一心さんが、この食堂で料理を作っている人なのだろうか。こだわりのある職人さん、といった風貌だから、『こころ食堂』のようなほっこりした店名が意外に思えた。

「いいからあなたたちも座っちゃって」

 迷惑じゃないのだろうか……と戸惑いながらミャオちゃんを振り返ると、無表情のまま先にはじっこの席に座られてしまった。仕方なく、響さんとミャオちゃんに挟まれた席に腰を下ろす。
 一心さんはため息をつきながらも、おしぼりとあたたかいお茶を出してくれた。

「持田さん、一心ちゃんはここの店主なのよ。ちょっと無愛想だけど腕は確かだから安心して」
「無愛想は余計だ」
「あ……」

 響さんが食堂に連れてきてくれた意味に、気付いてしまった。
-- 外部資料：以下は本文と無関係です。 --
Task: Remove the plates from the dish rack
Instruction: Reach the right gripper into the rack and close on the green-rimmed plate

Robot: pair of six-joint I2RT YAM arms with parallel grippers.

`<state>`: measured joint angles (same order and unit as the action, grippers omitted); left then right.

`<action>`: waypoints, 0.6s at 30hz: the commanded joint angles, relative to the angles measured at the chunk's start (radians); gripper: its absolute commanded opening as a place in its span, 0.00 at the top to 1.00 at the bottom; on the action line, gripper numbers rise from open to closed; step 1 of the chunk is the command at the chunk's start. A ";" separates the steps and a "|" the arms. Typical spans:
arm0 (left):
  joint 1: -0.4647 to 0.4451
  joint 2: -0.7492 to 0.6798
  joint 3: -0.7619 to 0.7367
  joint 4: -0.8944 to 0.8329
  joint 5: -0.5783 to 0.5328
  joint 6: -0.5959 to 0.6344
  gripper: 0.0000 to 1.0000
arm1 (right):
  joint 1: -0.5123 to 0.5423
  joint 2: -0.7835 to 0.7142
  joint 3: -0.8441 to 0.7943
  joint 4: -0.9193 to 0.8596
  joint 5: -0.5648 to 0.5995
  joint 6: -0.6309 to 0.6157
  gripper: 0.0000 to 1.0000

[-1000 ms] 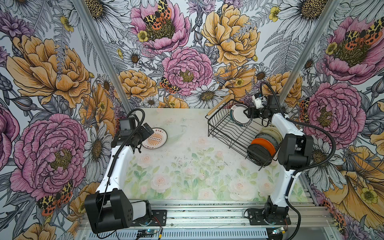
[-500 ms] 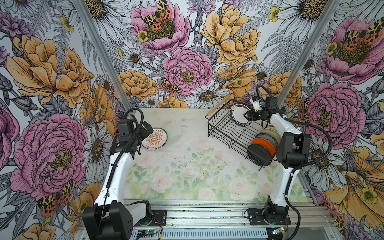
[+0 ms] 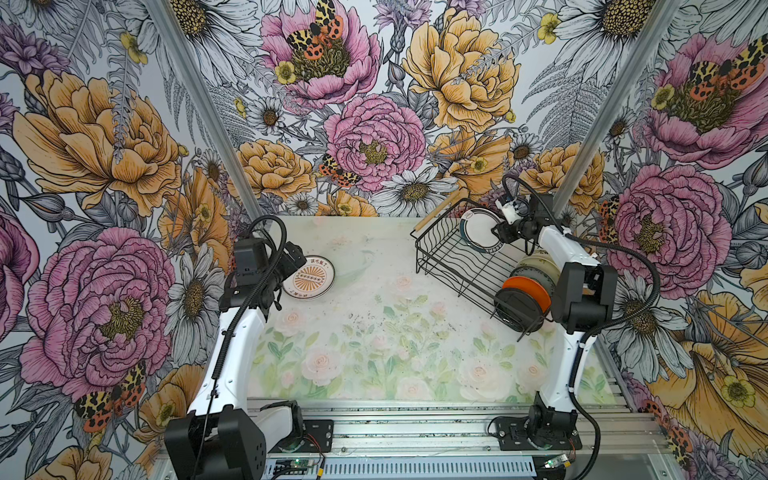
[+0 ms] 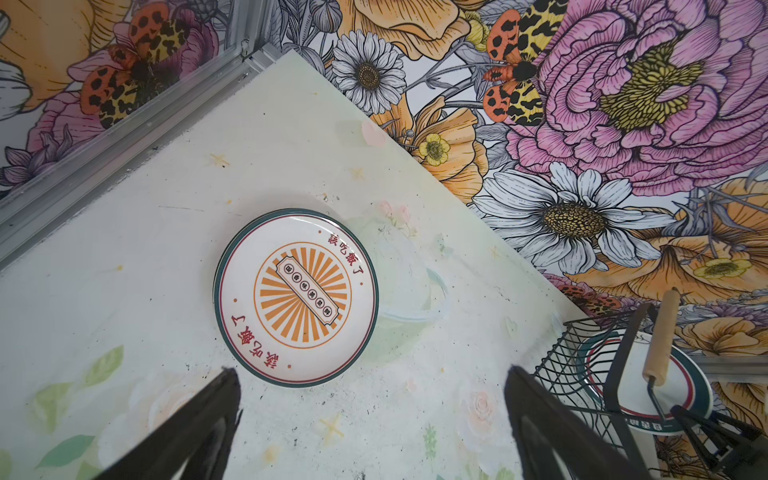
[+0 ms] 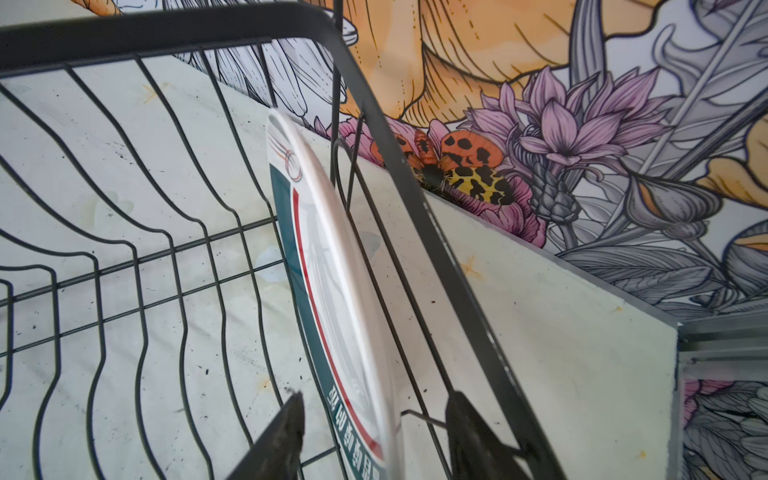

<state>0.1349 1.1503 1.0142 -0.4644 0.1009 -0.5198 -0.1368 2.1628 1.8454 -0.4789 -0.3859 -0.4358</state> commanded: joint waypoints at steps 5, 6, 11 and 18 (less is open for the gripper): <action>0.001 -0.044 -0.031 0.041 0.001 0.011 0.01 | 0.009 0.060 0.071 0.003 0.005 -0.067 0.52; 0.001 -0.046 -0.035 0.044 0.001 0.010 0.01 | 0.011 0.064 0.072 0.003 0.001 -0.079 0.52; 0.001 -0.047 -0.047 0.050 0.008 0.011 0.01 | 0.013 0.075 0.077 0.003 -0.011 -0.103 0.63; -0.003 -0.043 -0.054 0.059 0.016 0.012 0.01 | 0.015 0.088 0.079 0.005 -0.027 -0.131 0.72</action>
聞かれてしまったお腹の音。ダイエットを否定したミャオちゃんと豆大福。それを放っておけるような人ではなかったのだろう。

「ねえ一心ちゃん、この子に『おまかせで』何か作ってあげてよ。いいでしょ? ろくになにも食べていないみたいなの」
「頼みってそういうことだったのか。それなら店が始まってから来れば良かっただろ」

 また、ため息。やっぱり迷惑なんだ、と萎縮してうつむいてしまう。

「何か食べたいものはあるのか?」

 一心さんに尋ねられて、ぱっと顔を上げる。迷惑がっていると思っていたのに、その表情はとても真剣だった。

「あ……。ええと……」

 私もその表情につられて、一生懸命考える。でも、何も浮かばない。ここで何も食べたくないって答えるのと、せっかく作ってもらった料理を食べられないのと、どっちが失礼なのだろうか。

 悩んだ末、私は正直に答えることにした。